JULY 21, 2003 VOLUME 11, NUMBER 3
Helen Hosta of Cuyahoga County, Ohio, was admitted to Century Oak Care Center in February 2001. Mrs. Hosta was unable to sign the Century Oak admission agreement, so her daughter, Roberta, signed for her.
After Mrs. Hosta’s Medicare coverage ran out in March, 2001, her daughter Roberta and another daughter, Lynn Straka, applied for Medicaid to cover the nursing facility bills. Because she had financial resources in excess of Ohio’s Medicaid eligibility limits Mrs. Hosta failed to qualify for Medicaid coverage for another eight months.
Century Oak filed suit in August 2001 against Lynn Straka for non-payment of Mrs. Hosta’s bill. Ms. Straka answered the complaint claiming that she had no liability since she did not sign the contract with Century Oak, and Medicare and Medicaid regulations prohibit holding third parties liable for a patient’s bills. Ms. Straka also counterclaimed that Century Oak’s contract constituted negligent and false misrepresentation, and that the admission agreement contained the false and misleading statement that “’it is a federal crime to unlawfully divest assets to become Medicaid eligible.’”
Century Oak dismissed its claim against Ms. Straka after learning that she had not signed the care agreement. Century Oak pursued Mrs. Hosta for payment, but it also dismissed that lawsuit when payment was received. Ms. Straka, however, pursued her counterclaim against Century Oak for its alleged violation of federal and state law. The Ohio trial court dismissed Ms. Straka’s claim, and last month the Ohio Eighth District Court of Appeals upheld the trial court ruling. SWA, Inc., dba Century Oak Care Center v. Lynn Straka, June 19, 2003.
The Ohio courts found that Ms. Straka had no standing to pursue damages since she was not a party to the Century Oak contract.
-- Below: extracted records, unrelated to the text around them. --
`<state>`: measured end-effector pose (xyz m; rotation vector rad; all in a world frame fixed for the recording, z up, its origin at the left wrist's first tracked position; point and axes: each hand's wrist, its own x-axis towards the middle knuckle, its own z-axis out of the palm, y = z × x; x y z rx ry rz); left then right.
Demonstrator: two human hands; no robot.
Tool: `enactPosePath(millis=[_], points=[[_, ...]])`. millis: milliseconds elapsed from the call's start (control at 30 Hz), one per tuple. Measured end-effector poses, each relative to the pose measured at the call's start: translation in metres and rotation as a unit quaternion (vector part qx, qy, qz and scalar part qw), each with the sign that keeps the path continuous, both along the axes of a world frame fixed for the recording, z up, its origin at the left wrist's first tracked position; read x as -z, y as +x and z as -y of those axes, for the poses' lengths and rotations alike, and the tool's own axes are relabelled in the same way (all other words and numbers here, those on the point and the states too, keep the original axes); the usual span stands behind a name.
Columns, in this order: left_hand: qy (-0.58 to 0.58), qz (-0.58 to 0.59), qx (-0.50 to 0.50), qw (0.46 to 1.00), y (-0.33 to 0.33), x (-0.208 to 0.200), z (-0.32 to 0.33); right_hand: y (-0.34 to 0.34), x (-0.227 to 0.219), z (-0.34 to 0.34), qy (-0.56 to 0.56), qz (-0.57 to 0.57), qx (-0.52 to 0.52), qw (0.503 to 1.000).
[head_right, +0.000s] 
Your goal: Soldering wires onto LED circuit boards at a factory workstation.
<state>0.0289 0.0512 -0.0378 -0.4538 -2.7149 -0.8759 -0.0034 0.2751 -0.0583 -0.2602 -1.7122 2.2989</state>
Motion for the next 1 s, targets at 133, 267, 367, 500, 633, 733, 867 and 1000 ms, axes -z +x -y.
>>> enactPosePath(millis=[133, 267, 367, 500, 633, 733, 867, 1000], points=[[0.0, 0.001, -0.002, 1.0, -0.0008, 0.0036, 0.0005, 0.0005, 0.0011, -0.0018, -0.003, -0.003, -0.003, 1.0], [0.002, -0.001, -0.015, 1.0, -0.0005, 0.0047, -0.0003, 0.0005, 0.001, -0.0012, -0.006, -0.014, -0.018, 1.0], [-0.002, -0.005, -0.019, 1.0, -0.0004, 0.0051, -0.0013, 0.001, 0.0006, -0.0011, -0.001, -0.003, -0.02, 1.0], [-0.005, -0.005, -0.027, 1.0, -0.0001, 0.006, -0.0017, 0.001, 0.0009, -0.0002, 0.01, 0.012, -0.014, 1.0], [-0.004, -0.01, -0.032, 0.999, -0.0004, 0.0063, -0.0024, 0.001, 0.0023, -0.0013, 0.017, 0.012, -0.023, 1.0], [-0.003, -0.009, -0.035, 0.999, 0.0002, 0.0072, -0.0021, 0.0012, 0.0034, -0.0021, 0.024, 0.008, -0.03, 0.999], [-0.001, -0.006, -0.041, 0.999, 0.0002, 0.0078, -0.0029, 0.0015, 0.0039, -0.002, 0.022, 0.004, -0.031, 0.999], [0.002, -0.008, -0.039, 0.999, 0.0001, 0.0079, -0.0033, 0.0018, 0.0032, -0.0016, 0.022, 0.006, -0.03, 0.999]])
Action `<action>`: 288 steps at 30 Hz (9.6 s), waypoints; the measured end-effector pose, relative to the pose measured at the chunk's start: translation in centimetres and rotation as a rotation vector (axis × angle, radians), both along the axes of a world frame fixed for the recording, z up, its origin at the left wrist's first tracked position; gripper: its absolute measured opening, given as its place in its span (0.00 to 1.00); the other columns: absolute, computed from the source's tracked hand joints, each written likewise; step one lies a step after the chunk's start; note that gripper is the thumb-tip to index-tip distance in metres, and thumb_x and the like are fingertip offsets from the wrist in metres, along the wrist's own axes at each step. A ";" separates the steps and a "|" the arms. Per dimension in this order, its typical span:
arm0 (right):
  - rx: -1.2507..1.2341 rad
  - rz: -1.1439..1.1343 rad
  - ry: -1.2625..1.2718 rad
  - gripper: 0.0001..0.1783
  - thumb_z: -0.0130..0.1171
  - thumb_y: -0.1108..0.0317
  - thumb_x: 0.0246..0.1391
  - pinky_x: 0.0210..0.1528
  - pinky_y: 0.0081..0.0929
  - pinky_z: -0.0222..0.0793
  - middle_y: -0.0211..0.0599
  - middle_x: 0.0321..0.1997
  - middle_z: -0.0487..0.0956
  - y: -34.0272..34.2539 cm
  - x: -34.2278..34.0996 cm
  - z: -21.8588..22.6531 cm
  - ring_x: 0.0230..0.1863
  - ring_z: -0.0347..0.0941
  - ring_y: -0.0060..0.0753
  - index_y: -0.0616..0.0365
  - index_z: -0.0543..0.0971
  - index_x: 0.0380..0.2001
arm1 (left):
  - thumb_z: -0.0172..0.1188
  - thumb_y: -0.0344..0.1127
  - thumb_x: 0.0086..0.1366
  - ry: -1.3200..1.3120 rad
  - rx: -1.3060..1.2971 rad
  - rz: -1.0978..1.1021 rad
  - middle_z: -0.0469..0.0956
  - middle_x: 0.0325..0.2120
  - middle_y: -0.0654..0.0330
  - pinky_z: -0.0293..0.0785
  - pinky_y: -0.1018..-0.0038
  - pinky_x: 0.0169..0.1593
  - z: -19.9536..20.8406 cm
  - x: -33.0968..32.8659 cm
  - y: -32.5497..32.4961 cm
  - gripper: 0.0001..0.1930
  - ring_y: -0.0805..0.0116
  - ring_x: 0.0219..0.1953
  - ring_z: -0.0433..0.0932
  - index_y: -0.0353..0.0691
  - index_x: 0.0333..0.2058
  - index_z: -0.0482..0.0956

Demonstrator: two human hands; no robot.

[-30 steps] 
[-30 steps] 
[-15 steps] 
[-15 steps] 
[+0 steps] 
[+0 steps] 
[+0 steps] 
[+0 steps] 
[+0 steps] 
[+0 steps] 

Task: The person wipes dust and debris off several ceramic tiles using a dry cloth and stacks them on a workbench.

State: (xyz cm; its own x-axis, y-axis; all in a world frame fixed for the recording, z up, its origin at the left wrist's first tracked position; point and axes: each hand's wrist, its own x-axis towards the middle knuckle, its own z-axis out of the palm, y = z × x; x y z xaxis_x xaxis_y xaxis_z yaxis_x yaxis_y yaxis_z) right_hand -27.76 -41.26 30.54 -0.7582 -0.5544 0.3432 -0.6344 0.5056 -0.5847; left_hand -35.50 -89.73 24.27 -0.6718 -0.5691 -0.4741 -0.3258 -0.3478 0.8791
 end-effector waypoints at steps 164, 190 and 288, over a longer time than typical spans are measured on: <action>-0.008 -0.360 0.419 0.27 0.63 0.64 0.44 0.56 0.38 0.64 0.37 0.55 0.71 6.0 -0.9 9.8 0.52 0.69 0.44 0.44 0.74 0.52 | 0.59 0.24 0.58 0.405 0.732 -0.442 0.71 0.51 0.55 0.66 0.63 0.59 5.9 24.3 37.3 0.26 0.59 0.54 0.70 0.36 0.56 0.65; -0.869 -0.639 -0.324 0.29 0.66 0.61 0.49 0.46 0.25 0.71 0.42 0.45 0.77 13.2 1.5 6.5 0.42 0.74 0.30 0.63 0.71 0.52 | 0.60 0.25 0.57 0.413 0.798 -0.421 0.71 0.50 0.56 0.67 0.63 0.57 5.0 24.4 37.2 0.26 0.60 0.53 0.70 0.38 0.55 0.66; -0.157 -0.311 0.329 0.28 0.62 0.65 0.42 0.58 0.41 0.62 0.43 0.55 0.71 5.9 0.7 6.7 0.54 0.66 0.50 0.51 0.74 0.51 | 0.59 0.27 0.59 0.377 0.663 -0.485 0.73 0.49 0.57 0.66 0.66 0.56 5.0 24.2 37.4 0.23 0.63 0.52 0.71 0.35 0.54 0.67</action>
Interestingly, the Ohio court went further by saying that even if Ms. Straka could have sued her claim would have been over-reaching. Though Ms. Straka argued that Century Oak could not sue a third-party for a patient’s non-payment, the Ohio court pointed out that the federal law relevant to nursing facility admissions only prevents the facility from requiring someone else to guarantee payment as a condition of admission.
Although nursing homes can not require a third party to guarantee payment, someone with access to the patient’s funds (like a conservator or agent under a power of attorney) may be sued for non-payment. Anyone signing a nursing home admission contract should of course read it carefully and seek appropriate legal advice.